* Materials provided *
=====

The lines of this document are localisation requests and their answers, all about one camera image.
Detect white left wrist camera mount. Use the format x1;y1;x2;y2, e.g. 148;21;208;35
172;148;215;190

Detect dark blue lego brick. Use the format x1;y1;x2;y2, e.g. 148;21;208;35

=====

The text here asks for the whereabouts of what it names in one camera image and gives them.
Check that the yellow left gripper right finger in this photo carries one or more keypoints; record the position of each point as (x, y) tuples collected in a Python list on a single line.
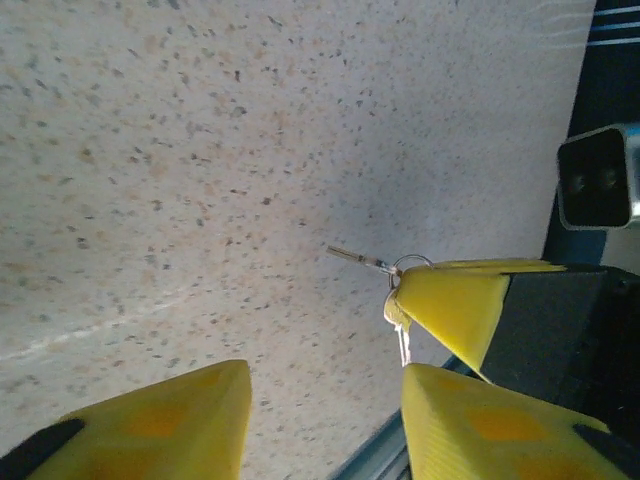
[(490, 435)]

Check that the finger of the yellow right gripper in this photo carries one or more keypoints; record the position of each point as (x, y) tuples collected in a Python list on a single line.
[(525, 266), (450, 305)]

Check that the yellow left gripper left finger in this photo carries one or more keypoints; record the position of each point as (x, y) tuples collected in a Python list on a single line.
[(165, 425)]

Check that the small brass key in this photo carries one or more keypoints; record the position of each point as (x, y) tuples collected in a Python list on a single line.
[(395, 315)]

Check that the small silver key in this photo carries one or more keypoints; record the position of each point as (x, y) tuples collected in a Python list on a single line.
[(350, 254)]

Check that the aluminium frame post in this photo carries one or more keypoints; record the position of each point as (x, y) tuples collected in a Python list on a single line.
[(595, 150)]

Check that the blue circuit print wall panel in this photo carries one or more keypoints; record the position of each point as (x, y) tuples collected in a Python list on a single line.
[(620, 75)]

=====

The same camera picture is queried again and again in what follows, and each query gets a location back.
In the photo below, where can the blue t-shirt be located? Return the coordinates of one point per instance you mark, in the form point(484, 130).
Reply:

=====

* Brief *
Check each line of the listing above. Copy it if it holds the string "what".

* Result for this exercise *
The text here asks for the whereabouts of what it names in one camera image and gives them.
The same camera picture is queried again and again in what follows, and each query gets a location back.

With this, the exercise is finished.